Sort received his PhD degree in materials science from UAB in 2002 (with qualification excellent cum laude, extraordinary award from UAB). The topic of his PhD dissertation was the improvement of the magnetic properties of permanent magnetic materials taking advantage of interfacial exchange interactions in mixed ferromagnetic-antiferromagnetic nanocomposites. During his postdoctoral stay at the SPINTEC Laboratory (Grenoble, France), from 2002 to 2004, he developed magnetic multilayered systems with perpendicular anisotropy for spin valves and magnetic tunneling spintronic applications. He subsequently stayed at Argonne National Laboratory (USA) (2005-2006), where he specialized in nanomagnetism and studied the so-called 'exchange biased magnetic vortices'. He also performed secondments at Los Alamos National Laboratory (USA) and the Grenoble High Magnetic Fields Laboratory (France).
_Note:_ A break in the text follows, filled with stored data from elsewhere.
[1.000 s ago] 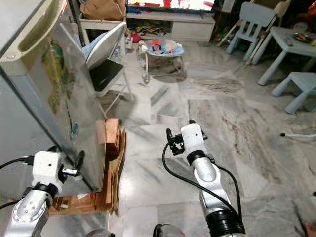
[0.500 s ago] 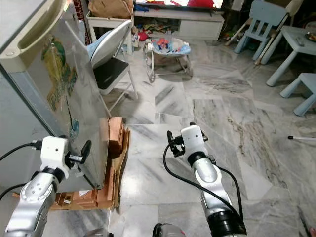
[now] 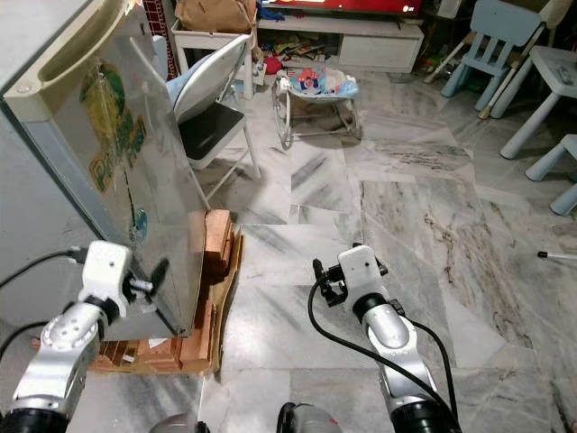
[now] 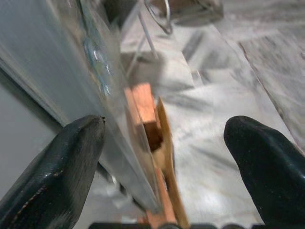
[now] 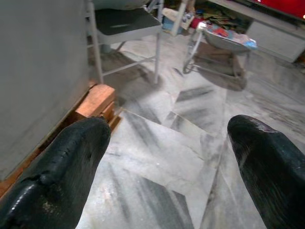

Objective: Restocking fridge

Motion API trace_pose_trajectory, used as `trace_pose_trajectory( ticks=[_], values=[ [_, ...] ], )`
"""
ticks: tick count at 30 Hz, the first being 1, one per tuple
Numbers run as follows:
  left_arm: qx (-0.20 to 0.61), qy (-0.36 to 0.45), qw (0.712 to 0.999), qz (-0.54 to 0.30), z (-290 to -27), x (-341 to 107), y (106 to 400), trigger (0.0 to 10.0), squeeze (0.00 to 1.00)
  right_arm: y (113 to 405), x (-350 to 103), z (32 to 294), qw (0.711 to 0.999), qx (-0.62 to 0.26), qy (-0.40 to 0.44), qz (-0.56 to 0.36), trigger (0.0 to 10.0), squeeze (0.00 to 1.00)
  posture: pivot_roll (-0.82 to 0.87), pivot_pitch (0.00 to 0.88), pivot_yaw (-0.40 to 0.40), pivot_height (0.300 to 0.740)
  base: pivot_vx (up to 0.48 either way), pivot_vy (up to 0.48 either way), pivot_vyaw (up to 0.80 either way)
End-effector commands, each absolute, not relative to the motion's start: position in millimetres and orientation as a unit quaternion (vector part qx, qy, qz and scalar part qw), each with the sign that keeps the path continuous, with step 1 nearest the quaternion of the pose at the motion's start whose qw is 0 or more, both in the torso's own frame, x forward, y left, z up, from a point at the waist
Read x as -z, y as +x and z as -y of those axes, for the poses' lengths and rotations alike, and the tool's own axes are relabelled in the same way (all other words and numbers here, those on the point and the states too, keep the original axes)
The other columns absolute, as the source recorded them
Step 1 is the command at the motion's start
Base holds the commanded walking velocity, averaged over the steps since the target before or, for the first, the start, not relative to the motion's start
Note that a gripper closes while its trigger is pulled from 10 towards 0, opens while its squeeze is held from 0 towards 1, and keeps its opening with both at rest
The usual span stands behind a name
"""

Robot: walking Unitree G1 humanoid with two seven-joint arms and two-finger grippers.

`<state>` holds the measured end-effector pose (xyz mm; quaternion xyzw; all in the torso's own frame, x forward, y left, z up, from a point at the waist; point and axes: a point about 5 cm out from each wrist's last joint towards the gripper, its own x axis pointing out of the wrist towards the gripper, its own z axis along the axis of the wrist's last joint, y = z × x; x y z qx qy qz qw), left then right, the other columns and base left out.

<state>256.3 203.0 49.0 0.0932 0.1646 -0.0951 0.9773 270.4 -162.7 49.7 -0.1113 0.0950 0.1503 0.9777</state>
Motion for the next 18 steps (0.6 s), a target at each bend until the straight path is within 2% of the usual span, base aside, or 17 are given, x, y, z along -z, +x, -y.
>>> trace_pose_trajectory(
  ticks=[1, 9, 18],
  values=[
    [0.08, 0.105, 0.976, -0.173, -210, -47, 257, 10.0, 0.0, 274, -55, 161, 0.978, -0.155, -0.11, -0.086, 10.0, 0.0, 0.05, 0.085, -0.046, 0.74, 0.0, 0.0, 0.0],
    [0.057, 0.099, 0.981, -0.154, -212, -56, 273, 10.0, 0.0, 275, -56, 157, 0.977, -0.163, -0.109, -0.087, 10.0, 0.0, 0.05, 0.078, -0.048, 0.74, 0.0, 0.0, 0.0],
    [0.081, 0.089, 0.983, -0.137, -194, -64, 296, 10.0, 0.0, 279, -56, 150, 0.976, -0.171, -0.104, -0.087, 10.0, 0.0, 0.05, 0.084, -0.048, 0.74, 0.0, 0.0, 0.0]
  ],
)
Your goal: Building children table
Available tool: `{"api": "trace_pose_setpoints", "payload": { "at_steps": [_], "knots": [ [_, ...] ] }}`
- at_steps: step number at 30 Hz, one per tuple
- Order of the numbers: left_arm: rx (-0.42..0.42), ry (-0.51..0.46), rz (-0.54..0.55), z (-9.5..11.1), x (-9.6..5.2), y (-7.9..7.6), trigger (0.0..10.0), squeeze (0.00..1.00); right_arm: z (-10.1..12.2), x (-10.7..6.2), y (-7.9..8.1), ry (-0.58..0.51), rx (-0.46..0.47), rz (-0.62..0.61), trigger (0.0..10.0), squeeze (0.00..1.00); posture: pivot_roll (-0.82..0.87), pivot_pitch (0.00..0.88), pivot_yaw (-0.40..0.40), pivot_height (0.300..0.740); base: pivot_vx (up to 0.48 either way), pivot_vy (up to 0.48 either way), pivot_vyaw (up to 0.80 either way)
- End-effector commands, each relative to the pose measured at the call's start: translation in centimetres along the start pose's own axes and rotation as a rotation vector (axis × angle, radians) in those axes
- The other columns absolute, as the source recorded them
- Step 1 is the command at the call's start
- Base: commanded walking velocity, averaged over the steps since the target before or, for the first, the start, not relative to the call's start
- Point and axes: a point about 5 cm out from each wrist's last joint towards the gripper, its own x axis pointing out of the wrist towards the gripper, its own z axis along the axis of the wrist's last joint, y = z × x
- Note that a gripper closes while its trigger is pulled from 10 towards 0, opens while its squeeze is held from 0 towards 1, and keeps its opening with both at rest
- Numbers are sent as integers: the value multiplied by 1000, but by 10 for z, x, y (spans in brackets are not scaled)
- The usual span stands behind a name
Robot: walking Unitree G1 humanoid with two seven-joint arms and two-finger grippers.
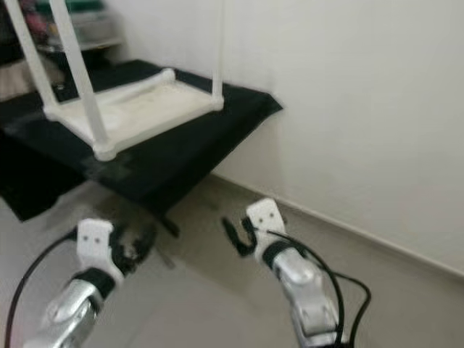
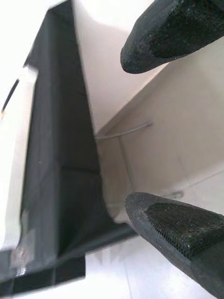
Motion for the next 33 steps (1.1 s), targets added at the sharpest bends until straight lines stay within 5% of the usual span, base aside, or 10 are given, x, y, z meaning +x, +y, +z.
{"api": "trace_pose_setpoints", "payload": {
  "at_steps": [1,33],
  "knots": [
    [9,32,23,-6,-1,6,10000,0,4,5,3,-33,33,13,10000,0,6,0,-74,740,0,0,794],
    [56,-8,-72,2,12,1,10000,0,8,11,1,-61,90,27,10000,0,6,0,-82,740,434,0,123]
  ]
}}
Sort has published more than 400 articles in peer-reviewed scientific journals that have received approximately 15000 citations (h = 60). He has issued 7 patents, has been personally invited in more than 150 international conferences and has managed more than 40 national/international research projects. He was the recipient of an ERC Consolidator Grant, an ERC Advanced Grant (from the European Research Council), two ERC Proofs of Concept, and the Coordinator of the SELECTA, BeMAGIC and IMPACT-IT Marie Sklodowska-Curie Doctoral Networks from the European Commission. His current research aims at integrating engineered nanoporous materials into novel spintronic applications, using voltage-driven ion motion (magneto-ionics) for brain-inspired advanced computing, as well as replacing hazardous or toxic compositions in miniaturized devices and coatings with innovative environmentally-friendly materials.

From an academic point of view, Sort is actively involved in teaching, participating in different subjects from the physics and nanoscience degrees, the Master of Materials Science and Technology at UAB and the Master of Nanotechnology and Materials Science. He was also the coordinator of the doctorate program in materials science at UAB during the period 2011–2014.

== Prizes and awards ==
Sort has received the Jordi Porta i Jué's Prize awarded by the Catalan Physical Society (2000), the Young Researcher Award in Experimental Physics by the Spanish Royal Physical Society (2003) and, more recently, the Materials Science & Technology Prize from the Federation of European Materials Societies (FEMS) (2015). He also received the Extraordinary Award for his PhD Dissertation at UAB and was awarded the Young Scientific Prize at the ISMANAM Conference in Paris in 2005.. Finally, he was also awarded by Naturgy and UPC (Premi Duran Farell 2020).